Programming Abstractions for Natural Language & Intelligent Systems

Rapid progress in machine learning has sparked a stampede toward new kinds of user interfaces based on natural interaction. Excitement over AI-based user interfaces, however, has run ahead of the engineering tools that we need to implement them. Engineers complain of a new category of pitfalls that arise from building systems around machine learning.

We are building programming language abstractions to help manage the complexity of integrating AI with real-world applications. Our interlocking set of abstractions, collectively called Opal, adds new features to mainstream programming languages.


a short paper on support for natural language understanding in SysML 2018

    author = {Alex Renda and Harrison Goldstein and Sarah Bird and
              Chris Quirk and Adrian Sampson},
    title = {Programming Language Support for Natural Language Interaction},
    booktitle = {SysML},
    year = {2018},

Typed Natural Language Understanding

A new category of cloud services for NLU have emerged, including, LUIS, Dialogflow, and Lex. These tools make it easy to get started developing conversational user interfaces, but they introduce their own sources of engineering challenges.
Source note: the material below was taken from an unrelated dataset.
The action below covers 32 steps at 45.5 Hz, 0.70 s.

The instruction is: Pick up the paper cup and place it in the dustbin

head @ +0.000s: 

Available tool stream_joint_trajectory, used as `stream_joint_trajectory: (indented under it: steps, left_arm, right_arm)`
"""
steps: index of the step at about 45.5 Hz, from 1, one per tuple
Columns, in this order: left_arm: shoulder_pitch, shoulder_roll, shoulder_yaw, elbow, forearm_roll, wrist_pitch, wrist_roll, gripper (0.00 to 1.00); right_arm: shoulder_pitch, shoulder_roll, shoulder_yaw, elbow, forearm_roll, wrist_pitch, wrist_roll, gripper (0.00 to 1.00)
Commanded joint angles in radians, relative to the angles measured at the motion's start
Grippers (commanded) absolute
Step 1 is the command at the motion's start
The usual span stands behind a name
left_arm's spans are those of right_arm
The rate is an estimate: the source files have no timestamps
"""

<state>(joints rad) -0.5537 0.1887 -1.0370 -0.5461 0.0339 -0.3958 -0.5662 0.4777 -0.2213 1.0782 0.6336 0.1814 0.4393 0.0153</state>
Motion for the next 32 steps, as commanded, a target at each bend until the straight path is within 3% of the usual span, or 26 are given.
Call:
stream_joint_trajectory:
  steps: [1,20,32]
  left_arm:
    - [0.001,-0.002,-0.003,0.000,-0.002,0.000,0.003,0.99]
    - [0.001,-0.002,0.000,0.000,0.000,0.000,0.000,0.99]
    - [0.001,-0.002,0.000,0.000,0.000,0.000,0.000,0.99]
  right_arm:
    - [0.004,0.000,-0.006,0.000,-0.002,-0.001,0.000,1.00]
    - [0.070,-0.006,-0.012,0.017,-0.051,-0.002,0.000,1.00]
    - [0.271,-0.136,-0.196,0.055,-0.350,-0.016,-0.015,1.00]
The core problem is that these services require out-of-band configuration in a web GUI. Developers need to specify a language model by configuring intents and entities to extract from user utterances. Then, developers have to duplicate this same structure in client code: they must write nested conditions to handle different combination of entities found in each utterance. Worse, the GUI configuration and the client code can easily get out of sync, leading to subtle correctness bugs or production failures.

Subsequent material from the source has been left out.